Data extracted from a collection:
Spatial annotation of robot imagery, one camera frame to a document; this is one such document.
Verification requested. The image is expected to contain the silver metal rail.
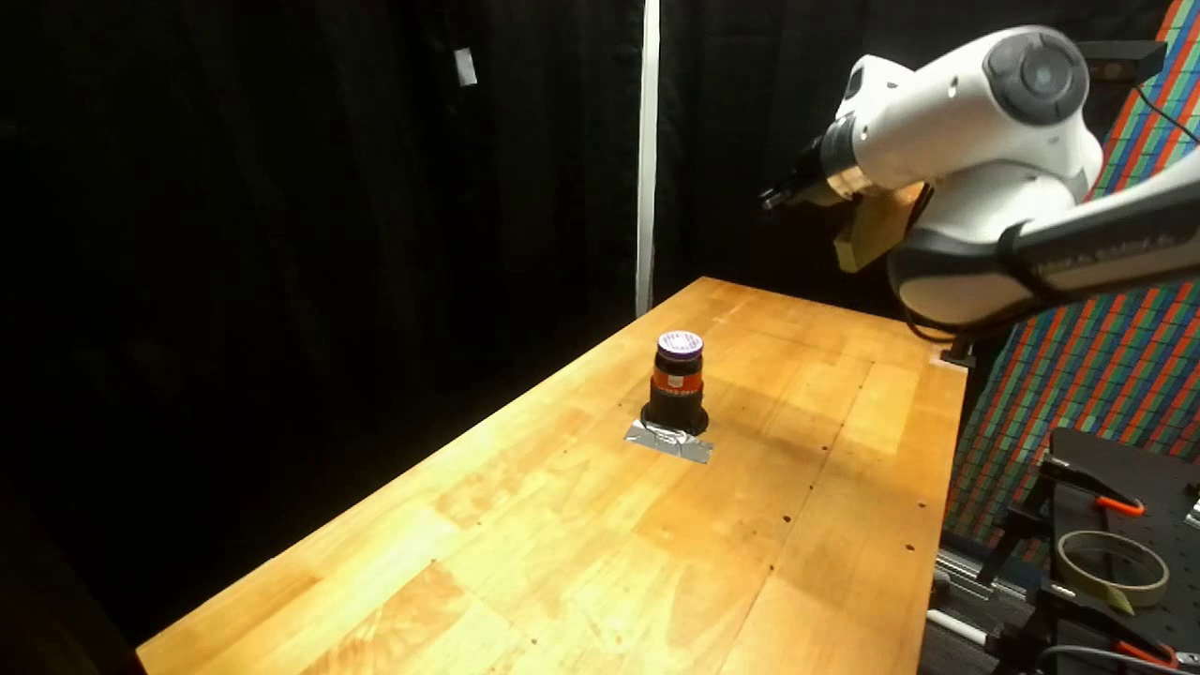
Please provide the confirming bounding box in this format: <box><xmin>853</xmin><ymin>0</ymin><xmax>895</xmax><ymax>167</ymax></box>
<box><xmin>925</xmin><ymin>543</ymin><xmax>1041</xmax><ymax>656</ymax></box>

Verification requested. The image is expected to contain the small white tag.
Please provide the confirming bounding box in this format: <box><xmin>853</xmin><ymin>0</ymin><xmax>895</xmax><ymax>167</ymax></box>
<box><xmin>451</xmin><ymin>45</ymin><xmax>485</xmax><ymax>92</ymax></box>

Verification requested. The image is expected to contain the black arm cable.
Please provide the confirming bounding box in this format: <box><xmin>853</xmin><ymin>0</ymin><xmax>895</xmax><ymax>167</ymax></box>
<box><xmin>1093</xmin><ymin>68</ymin><xmax>1200</xmax><ymax>151</ymax></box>

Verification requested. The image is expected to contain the white vertical pole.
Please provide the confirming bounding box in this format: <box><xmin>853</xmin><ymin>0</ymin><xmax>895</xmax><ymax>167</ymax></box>
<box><xmin>628</xmin><ymin>0</ymin><xmax>665</xmax><ymax>320</ymax></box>

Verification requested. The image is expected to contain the dark red jar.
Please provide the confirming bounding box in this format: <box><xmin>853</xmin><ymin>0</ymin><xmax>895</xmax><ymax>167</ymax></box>
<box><xmin>642</xmin><ymin>327</ymin><xmax>712</xmax><ymax>440</ymax></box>

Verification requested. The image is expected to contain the grey duct tape strip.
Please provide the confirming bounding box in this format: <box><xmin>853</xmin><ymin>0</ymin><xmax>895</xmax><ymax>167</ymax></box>
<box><xmin>618</xmin><ymin>415</ymin><xmax>717</xmax><ymax>468</ymax></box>

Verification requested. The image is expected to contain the tan cardboard block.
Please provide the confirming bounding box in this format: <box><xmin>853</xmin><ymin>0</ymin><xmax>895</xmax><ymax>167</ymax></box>
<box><xmin>831</xmin><ymin>181</ymin><xmax>930</xmax><ymax>277</ymax></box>

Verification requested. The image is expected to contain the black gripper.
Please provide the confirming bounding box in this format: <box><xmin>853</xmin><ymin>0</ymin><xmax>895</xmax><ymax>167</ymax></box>
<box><xmin>758</xmin><ymin>125</ymin><xmax>871</xmax><ymax>213</ymax></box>

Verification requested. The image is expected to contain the masking tape roll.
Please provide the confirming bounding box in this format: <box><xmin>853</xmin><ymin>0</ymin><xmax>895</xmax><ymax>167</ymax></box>
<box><xmin>1052</xmin><ymin>523</ymin><xmax>1173</xmax><ymax>618</ymax></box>

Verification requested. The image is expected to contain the black workbench cart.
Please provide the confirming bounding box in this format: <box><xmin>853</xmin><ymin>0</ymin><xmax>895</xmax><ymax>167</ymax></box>
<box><xmin>997</xmin><ymin>427</ymin><xmax>1200</xmax><ymax>675</ymax></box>

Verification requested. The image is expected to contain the black clamp with orange tip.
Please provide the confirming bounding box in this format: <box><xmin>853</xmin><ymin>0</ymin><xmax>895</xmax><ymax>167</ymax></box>
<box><xmin>1047</xmin><ymin>455</ymin><xmax>1151</xmax><ymax>523</ymax></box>

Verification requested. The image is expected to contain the colourful striped cloth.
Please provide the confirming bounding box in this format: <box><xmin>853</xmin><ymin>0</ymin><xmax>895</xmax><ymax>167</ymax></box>
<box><xmin>948</xmin><ymin>0</ymin><xmax>1200</xmax><ymax>547</ymax></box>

» **Assignment**
Looking at the entries above, how many lines contain the word "black"? Answer with the number alone.

» **Response below**
4